**** Provided records

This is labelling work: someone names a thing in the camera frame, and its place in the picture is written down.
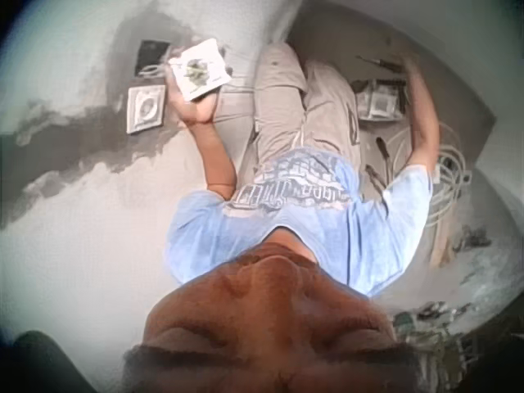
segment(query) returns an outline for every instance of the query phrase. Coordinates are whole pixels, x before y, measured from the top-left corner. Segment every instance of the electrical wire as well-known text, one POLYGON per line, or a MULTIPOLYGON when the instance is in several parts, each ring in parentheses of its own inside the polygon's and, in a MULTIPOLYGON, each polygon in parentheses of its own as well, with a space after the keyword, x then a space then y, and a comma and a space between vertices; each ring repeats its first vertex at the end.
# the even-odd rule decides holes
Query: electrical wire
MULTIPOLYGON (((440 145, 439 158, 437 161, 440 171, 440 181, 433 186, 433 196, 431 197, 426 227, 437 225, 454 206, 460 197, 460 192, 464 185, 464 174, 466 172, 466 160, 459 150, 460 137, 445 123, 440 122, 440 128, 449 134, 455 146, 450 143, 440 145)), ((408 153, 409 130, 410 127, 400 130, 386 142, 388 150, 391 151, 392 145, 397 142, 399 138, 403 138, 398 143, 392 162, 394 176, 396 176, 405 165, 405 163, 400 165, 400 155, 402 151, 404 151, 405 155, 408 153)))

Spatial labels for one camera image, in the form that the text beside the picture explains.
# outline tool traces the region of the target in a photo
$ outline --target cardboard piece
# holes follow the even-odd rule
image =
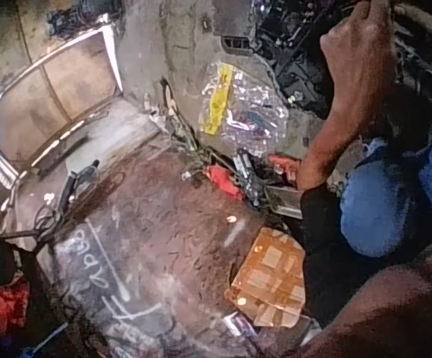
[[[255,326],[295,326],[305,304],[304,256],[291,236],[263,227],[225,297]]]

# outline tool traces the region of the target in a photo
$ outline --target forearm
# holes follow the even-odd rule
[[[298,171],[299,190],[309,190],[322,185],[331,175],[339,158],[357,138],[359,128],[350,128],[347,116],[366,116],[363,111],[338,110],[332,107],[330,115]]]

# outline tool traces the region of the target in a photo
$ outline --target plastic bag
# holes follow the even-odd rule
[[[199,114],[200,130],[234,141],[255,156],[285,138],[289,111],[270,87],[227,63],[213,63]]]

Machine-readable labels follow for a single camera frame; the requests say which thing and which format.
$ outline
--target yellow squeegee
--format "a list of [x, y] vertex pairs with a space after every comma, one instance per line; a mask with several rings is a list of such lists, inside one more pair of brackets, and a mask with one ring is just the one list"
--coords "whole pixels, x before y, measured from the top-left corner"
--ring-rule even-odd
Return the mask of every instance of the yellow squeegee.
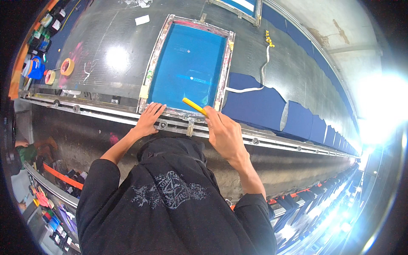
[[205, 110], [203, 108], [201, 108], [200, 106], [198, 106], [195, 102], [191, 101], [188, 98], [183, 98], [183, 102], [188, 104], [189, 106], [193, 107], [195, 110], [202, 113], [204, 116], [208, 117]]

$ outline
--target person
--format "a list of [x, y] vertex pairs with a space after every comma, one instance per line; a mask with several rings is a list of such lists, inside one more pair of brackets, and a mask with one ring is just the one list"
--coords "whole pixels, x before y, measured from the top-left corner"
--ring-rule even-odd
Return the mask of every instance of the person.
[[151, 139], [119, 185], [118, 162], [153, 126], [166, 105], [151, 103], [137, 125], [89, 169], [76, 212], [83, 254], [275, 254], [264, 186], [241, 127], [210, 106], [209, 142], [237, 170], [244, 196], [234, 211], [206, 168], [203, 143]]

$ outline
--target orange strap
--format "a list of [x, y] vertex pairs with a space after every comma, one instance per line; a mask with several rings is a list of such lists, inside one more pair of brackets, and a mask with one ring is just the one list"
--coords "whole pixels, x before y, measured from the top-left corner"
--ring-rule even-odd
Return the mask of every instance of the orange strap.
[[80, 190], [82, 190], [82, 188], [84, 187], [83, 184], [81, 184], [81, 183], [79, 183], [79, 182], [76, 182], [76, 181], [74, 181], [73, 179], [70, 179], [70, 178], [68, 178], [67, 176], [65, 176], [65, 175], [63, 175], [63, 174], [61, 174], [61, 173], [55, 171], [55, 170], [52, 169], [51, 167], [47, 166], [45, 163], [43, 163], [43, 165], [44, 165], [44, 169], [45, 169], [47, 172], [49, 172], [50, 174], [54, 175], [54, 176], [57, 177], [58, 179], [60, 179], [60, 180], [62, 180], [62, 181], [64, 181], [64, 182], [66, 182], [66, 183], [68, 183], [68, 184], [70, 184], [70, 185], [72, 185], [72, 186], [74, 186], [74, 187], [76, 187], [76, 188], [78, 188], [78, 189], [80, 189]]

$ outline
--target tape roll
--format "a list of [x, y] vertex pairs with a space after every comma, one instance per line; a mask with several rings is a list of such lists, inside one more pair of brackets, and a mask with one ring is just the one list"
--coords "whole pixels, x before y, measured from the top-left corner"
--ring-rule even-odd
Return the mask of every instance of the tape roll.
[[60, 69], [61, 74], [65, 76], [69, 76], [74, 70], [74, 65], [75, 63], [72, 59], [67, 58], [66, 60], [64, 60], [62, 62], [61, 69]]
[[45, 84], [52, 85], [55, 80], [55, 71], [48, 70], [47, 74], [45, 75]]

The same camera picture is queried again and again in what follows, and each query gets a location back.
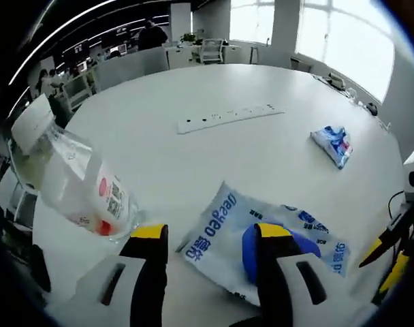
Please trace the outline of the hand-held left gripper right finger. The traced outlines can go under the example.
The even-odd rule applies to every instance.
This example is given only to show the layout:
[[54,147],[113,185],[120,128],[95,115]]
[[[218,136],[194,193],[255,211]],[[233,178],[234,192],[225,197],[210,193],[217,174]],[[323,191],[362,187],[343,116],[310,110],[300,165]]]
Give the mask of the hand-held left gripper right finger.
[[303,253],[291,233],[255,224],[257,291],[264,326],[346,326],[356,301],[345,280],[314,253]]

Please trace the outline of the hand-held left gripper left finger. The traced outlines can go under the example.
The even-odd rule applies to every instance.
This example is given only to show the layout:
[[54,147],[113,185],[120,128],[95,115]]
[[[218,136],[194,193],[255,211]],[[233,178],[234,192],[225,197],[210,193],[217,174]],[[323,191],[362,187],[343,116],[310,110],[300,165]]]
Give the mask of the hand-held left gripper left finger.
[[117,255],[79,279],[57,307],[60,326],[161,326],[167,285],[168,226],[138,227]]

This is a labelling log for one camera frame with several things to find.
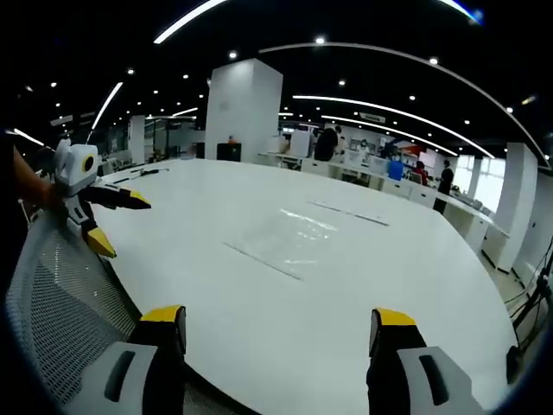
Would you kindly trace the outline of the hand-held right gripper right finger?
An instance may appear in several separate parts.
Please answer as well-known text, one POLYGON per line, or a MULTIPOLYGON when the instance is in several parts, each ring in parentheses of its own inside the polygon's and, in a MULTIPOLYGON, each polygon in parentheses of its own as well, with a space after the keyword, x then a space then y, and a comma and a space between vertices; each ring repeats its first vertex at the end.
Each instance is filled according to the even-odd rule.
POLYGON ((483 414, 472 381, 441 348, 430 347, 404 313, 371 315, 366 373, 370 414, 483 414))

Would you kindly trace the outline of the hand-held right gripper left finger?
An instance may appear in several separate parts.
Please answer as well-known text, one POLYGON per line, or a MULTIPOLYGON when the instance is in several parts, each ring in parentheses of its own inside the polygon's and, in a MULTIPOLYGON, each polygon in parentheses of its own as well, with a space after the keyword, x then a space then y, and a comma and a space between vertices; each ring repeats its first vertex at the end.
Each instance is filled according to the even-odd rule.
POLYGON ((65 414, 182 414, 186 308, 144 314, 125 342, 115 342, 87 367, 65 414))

********

Write out the records above exactly as they stand, leaving out every picture.

• [Problem solution]:
This is labelling work: someone names a thing in the camera frame, and its place in the picture is written down.
segment(query) returns an outline for every instance of the query phrase. Coordinates are whole pixels, x before y, measured from the top-left corner. Segment every instance of the electrical wire as well-known text, one POLYGON per line, or a MULTIPOLYGON when the instance is in several parts, each ring in parentheses of its own inside the polygon's and, in a MULTIPOLYGON, each polygon in parentheses of its own as well, with a space after the keyword, x then a space then y, and a comma and a space between vertices; each ring repeats its first vertex at the end.
# the even-odd rule decides holes
Query: electrical wire
MULTIPOLYGON (((440 145, 439 158, 437 161, 440 171, 440 181, 433 186, 433 196, 431 197, 426 227, 437 225, 454 206, 460 197, 460 192, 464 185, 464 174, 466 172, 466 160, 459 150, 460 137, 445 123, 440 122, 440 128, 449 134, 455 146, 450 143, 440 145)), ((408 153, 409 130, 410 127, 400 130, 386 142, 388 150, 391 151, 392 145, 397 142, 399 138, 403 138, 398 143, 392 162, 394 176, 396 176, 405 165, 405 163, 400 165, 400 155, 402 151, 404 151, 405 155, 408 153)))

Spatial labels for one camera image, in the form that the text beside the picture explains.
# outline tool traces the region of the target in a photo
$ outline --target cardboard piece
# holes follow the even-odd rule
image =
[[[255,326],[295,326],[305,304],[304,256],[291,236],[263,227],[225,297]]]

# outline tool traces the region of the target in a photo
$ outline --target forearm
# holes follow the even-odd rule
[[[298,171],[299,190],[309,190],[322,185],[331,175],[339,158],[357,138],[359,128],[350,128],[347,116],[366,116],[363,111],[338,110],[332,107],[330,115]]]

# outline tool traces the region of the target in a photo
$ outline --target plastic bag
# holes follow the even-odd rule
[[[199,114],[200,130],[234,141],[255,156],[285,138],[289,111],[270,87],[227,63],[213,63]]]

Machine-readable labels follow for a single camera frame; the requests say which thing and which format.
$ outline
--target yellow squeegee
--format "a list of [x, y] vertex pairs with a space after every comma, one instance per line; a mask with several rings is a list of such lists, inside one more pair of brackets, and a mask with one ring is just the one list"
--coords "whole pixels, x before y, measured from the top-left corner"
--ring-rule even-odd
Return the mask of every instance of the yellow squeegee.
[[205, 110], [203, 108], [201, 108], [200, 106], [198, 106], [195, 102], [191, 101], [188, 98], [183, 98], [183, 102], [188, 104], [189, 106], [193, 107], [195, 110], [202, 113], [204, 116], [208, 117]]

$ outline
--target person
--format "a list of [x, y] vertex pairs with a space after every comma, one instance per line; a mask with several rings is a list of such lists, inside one more pair of brackets, and a mask with one ring is just the one list"
--coords "whole pixels, x before y, measured from the top-left corner"
--ring-rule even-odd
Return the mask of every instance of the person.
[[151, 139], [119, 185], [118, 162], [153, 126], [166, 105], [151, 103], [137, 125], [89, 169], [76, 212], [83, 254], [275, 254], [264, 186], [241, 127], [210, 106], [209, 142], [237, 170], [244, 196], [234, 211], [206, 168], [203, 143]]

$ outline
--target orange strap
--format "a list of [x, y] vertex pairs with a space after every comma, one instance per line; a mask with several rings is a list of such lists, inside one more pair of brackets, and a mask with one ring is just the one list"
--coords "whole pixels, x before y, measured from the top-left corner"
--ring-rule even-odd
Return the mask of every instance of the orange strap.
[[80, 190], [82, 190], [82, 188], [84, 187], [83, 184], [81, 184], [81, 183], [79, 183], [79, 182], [76, 182], [76, 181], [74, 181], [73, 179], [70, 179], [70, 178], [68, 178], [67, 176], [65, 176], [65, 175], [63, 175], [63, 174], [61, 174], [61, 173], [55, 171], [55, 170], [52, 169], [51, 167], [47, 166], [45, 163], [43, 163], [43, 165], [44, 165], [44, 169], [45, 169], [47, 172], [49, 172], [50, 174], [54, 175], [54, 176], [57, 177], [58, 179], [60, 179], [60, 180], [62, 180], [62, 181], [64, 181], [64, 182], [66, 182], [66, 183], [68, 183], [68, 184], [70, 184], [70, 185], [72, 185], [72, 186], [74, 186], [74, 187], [76, 187], [76, 188], [78, 188], [78, 189], [80, 189]]

$ outline
--target tape roll
--format "a list of [x, y] vertex pairs with a space after every comma, one instance per line; a mask with several rings is a list of such lists, inside one more pair of brackets, and a mask with one ring is just the one list"
--coords "whole pixels, x before y, measured from the top-left corner"
--ring-rule even-odd
Return the mask of every instance of the tape roll.
[[60, 69], [61, 74], [65, 76], [69, 76], [74, 70], [74, 65], [75, 63], [72, 59], [67, 58], [66, 60], [64, 60], [62, 62], [61, 69]]
[[45, 84], [52, 85], [55, 80], [55, 71], [48, 70], [47, 74], [45, 75]]

The same camera picture is queried again and again in what follows, and each query gets a location back.
Please trace the outline of the hand-held left gripper right finger. The traced outlines can go under the example.
The even-odd rule applies to every instance.
This example is given only to show the layout:
[[54,147],[113,185],[120,128],[95,115]]
[[[218,136],[194,193],[255,211]],[[233,178],[234,192],[225,197],[210,193],[217,174]],[[323,191],[362,187],[343,116],[310,110],[300,165]]]
Give the mask of the hand-held left gripper right finger.
[[303,253],[291,233],[255,224],[257,291],[264,326],[346,326],[356,301],[345,280],[314,253]]

Please trace the outline of the hand-held left gripper left finger. The traced outlines can go under the example.
The even-odd rule applies to every instance.
This example is given only to show the layout:
[[54,147],[113,185],[120,128],[95,115]]
[[[218,136],[194,193],[255,211]],[[233,178],[234,192],[225,197],[210,193],[217,174]],[[323,191],[362,187],[343,116],[310,110],[300,165]]]
Give the mask of the hand-held left gripper left finger.
[[117,255],[79,279],[57,307],[60,326],[161,326],[167,285],[168,226],[138,227]]

This is a labelling log for one camera frame with several things to find.
Would you kindly trace the outline of the hand-held right gripper right finger?
An instance may appear in several separate parts.
Please answer as well-known text, one POLYGON per line, or a MULTIPOLYGON when the instance is in several parts, each ring in parentheses of its own inside the polygon's and, in a MULTIPOLYGON, each polygon in parentheses of its own as well, with a space after the keyword, x then a space then y, and a comma and a space between vertices; each ring repeats its first vertex at the end.
Each instance is filled according to the even-odd rule.
POLYGON ((483 414, 472 381, 441 348, 430 347, 404 313, 371 315, 366 373, 370 414, 483 414))

Would you kindly trace the outline of the hand-held right gripper left finger?
An instance may appear in several separate parts.
Please answer as well-known text, one POLYGON per line, or a MULTIPOLYGON when the instance is in several parts, each ring in parentheses of its own inside the polygon's and, in a MULTIPOLYGON, each polygon in parentheses of its own as well, with a space after the keyword, x then a space then y, and a comma and a space between vertices; each ring repeats its first vertex at the end.
Each instance is filled according to the even-odd rule.
POLYGON ((65 414, 182 414, 186 308, 144 314, 125 342, 115 342, 87 367, 65 414))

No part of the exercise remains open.